The EUR/USD currency pair continued its sideways consolidation during the Asian session on Tuesday, maintaining levels comfortably above the 1.1400 mark and remaining close to a nearly two-week high reached last Thursday [1]. This stability comes as geopolitical tensions rise in the Strait of Hormuz, where a maritime agency reported that an oil tanker was struck by an unidentified projectile. These developments have put strain on the 60-day US-Iran ceasefire and provided support for the US Dollar (USD) as a safe-haven asset, thereby acting as a headwind for the EUR/USD pair [1].
Recent declines in crude oil prices have helped ease inflation concerns, reducing pressure on central banks to pursue aggressive monetary tightening. Additionally, soft US jobs data released last Thursday tempered market expectations for further interest rate hikes by the US Federal Reserve (Fed), limiting aggressive USD bullishness and supporting the case for potential upside in the EUR/USD pair [1].
On the European side, expectations for European Central Bank (ECB) rate hikes have cooled following an unexpected drop in Eurozone inflation. This has led to increased caution among traders regarding any significant appreciation of the Euro, with analysts suggesting that strong follow-through buying is needed before confirming a bottom for the EUR/USD pair near the 1.1325 region, which was the lowest level since May 2025, touched in June [1].

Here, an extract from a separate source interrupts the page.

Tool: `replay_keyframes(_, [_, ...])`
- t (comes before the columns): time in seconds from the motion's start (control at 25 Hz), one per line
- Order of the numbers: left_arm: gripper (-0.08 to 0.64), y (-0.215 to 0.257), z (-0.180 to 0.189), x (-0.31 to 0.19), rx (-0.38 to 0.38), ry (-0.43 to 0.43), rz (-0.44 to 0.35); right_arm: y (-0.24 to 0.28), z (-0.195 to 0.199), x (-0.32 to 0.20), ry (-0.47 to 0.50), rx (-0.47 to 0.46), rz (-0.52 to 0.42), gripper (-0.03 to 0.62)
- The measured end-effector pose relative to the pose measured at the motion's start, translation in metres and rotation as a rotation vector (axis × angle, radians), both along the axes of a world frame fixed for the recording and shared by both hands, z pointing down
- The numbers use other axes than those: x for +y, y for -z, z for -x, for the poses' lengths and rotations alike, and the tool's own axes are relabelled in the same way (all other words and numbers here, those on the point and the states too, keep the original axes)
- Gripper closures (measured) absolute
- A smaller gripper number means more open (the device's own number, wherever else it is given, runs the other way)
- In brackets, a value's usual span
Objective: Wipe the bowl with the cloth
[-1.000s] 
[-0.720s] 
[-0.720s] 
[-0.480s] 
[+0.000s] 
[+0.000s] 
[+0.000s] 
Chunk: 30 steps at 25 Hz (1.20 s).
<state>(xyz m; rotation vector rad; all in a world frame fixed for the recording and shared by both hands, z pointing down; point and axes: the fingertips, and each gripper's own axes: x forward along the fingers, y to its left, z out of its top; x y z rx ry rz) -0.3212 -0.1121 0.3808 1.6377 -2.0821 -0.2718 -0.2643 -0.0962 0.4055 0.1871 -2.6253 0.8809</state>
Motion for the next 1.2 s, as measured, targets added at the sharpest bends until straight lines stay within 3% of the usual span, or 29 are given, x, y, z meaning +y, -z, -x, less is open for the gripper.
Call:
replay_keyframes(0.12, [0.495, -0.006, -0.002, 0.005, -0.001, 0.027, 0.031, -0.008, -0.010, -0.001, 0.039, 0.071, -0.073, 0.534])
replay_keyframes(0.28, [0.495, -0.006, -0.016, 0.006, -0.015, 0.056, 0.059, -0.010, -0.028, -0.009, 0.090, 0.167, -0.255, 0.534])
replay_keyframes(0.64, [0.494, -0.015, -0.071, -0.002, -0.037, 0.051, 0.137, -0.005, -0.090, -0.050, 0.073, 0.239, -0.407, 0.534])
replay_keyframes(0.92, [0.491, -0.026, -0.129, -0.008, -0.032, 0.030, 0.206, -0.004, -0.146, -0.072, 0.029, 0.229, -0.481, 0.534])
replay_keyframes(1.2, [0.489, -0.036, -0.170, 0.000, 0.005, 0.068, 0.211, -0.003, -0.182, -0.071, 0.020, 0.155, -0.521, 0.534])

Overall, the interplay of geopolitical risks, inflation trends, and central bank policy expectations is keeping the EUR/USD pair in a consolidative range, with market participants awaiting clearer signals before taking decisive positions [1].
CONCLUSION
The EUR/USD pair remains range-bound above 1.1400, supported by geopolitical tensions and softer US economic data, but capped by cooling ECB rate hike expectations. Market participants are exercising caution, awaiting stronger signals before confirming a trend reversal. The overall market impact is medium, with sentiment slightly positive for the Euro in the near term.